What you will do =>
When the string "Kindly" is part of a line below, that line should be copied.

[Records from a collection]
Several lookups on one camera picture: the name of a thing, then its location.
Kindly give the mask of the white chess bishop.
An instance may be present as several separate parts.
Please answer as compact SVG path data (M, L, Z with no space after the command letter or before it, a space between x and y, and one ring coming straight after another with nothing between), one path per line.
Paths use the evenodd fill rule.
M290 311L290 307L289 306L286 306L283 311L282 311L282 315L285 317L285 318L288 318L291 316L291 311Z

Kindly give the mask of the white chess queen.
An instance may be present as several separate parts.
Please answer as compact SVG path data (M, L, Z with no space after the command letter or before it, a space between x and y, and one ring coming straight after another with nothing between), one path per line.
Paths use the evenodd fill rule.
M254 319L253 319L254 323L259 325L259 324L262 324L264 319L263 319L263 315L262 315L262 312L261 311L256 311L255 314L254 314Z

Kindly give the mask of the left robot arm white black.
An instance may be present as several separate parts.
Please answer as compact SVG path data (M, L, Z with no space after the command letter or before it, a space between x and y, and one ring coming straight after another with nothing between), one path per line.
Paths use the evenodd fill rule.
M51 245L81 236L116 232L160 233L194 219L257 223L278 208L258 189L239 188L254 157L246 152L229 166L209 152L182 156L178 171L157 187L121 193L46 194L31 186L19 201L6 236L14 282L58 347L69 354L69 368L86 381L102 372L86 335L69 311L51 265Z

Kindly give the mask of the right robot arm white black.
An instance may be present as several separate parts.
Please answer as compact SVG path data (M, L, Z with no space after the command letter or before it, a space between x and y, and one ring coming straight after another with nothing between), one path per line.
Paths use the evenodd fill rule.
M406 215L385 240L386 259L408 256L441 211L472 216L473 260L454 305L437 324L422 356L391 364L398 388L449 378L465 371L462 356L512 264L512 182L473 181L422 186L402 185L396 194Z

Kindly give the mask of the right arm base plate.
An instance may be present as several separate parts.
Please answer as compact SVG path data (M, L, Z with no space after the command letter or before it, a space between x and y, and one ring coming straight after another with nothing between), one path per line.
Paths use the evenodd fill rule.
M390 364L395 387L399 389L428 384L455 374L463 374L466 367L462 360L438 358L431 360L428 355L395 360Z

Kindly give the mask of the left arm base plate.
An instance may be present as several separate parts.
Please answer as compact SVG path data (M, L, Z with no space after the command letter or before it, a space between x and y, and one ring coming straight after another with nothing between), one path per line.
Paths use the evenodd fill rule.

Task solution =>
Kindly give the mask of the white chess bishop.
Kindly give the mask of the white chess queen.
Kindly give the mask of the left robot arm white black.
Kindly give the mask of the right robot arm white black.
Kindly give the mask of the right arm base plate.
Kindly give the mask of the left arm base plate.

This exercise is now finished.